Benjamin Andrew is an assistant teaching professor at Penn State, specializing in online education and interdisciplinary design. He has worked as a graphic and web designer for clients ranging from political campaigns to research teams at NASA. His fine art practice explores the frontiers of storytelling by leveraging participatory art and digital media to imagine strange new futures. He previously taught at the Maryland Institute College of Art and Johns Hopkins University; though he misses Baltimore, he enjoys his new home on the internet.
Ian Brill is an instructor of digital art for Penn State World Campus. His work focuses on the accumulation of form through process. Through the design of interactive, performative, and multisensorial environments, he considers boundaries of becoming (versus being) and our immersive relationship with technology. His installations, performances, and writing have been presented internationally at conferences, festivals, and galleries.
Anna Divinsky is an instructor of art and the lead faculty of the digital arts certificate program offered by the School of Visual Arts and Penn State World Campus. In addition to teaching online, she oversees online training of new instructors and graduate assistants teaching in the program. Her goal is to foster close communication between the students and faculty. Being an artist inspires and informs her approach to how she authors and teaches online, integrating studio techniques and hands-on art-making. She works primarily with fiber, creating paintings on silk, sculptural forms, and site-specific installations. Her love for pattern, design, intricate detail, and repetition is reflected in her course's requirements.

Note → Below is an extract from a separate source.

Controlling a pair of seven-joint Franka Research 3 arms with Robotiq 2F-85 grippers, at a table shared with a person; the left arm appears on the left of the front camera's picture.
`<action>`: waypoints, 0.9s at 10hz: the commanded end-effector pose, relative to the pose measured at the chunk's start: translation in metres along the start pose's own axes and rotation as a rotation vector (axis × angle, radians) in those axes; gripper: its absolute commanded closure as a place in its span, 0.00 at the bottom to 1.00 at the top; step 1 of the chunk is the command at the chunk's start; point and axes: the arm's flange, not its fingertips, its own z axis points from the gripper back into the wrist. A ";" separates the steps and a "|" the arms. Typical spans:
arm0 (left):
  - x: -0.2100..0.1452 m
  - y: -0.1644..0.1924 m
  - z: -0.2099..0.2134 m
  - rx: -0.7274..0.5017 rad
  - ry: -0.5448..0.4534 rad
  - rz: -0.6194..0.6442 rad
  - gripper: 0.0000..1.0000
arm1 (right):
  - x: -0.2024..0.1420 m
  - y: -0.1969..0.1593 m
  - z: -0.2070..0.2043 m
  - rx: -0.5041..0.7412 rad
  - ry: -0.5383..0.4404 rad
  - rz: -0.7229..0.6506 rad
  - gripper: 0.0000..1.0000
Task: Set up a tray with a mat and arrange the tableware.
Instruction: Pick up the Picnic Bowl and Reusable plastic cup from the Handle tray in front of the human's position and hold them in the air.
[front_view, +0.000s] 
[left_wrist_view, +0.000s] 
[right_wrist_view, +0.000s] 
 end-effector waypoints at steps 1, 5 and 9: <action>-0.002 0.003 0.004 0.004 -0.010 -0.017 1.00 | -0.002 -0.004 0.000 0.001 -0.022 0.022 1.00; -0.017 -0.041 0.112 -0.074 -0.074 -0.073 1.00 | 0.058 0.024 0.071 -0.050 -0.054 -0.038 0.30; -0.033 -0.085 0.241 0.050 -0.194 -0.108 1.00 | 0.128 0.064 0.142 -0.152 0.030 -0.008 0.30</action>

Dr. Eduardo Navas teaches on the principles of cultural analytics and digital humanities in the School of Visual Arts, College of Arts and Architecture, at Penn State, researching the creative and political role of recyclability and remix in art, media, and culture. He has lectured internationally, and he produces art and publishes on remix studies.
Courtney Redding is an adjunct lecturer with the School of Visual Arts and teaches courses in the digital multimedia design program and the digital arts certificate program. Her work encompasses the art and design world, with a focus on multiple media forms of expression. Redding's influences are from a diverse array of disciplines. From science and history to the natural world and technological field, her imagery integrates these backgrounds into a philosophy of symbols and a personal typographic and textural array.
Leanna Rosas’ teaching and new media studio work is concerned with issues of identity, inequality, irony and manipulation, and the various relationships within visual culture. Her recent work is in music composition, collaborating with the visual work of partner Carlos Rosas, Penn State School of Visual Art, and the audio remixing of Robert Dansby, California Institute of the Arts. Much of the work resulting from their collaborations seeks to explore means in which one identifies with the continually evolving conditions within a technology-driven culture.
Christine J. Shanks teaches and creates work in both traditional studio and digital media. She applies her design background to her multifaceted work in academia by utilizing user-experience principles, creativity, and design thinking in her curriculum and pedagogy. As an educator, her primary goal is to establish a supportive classroom that emboldens students to explore and refine their process, motivations, and skills. She feels her work in academia and design are intertwined; new projects and pursuits in one field develop from ideas and exploration in the other.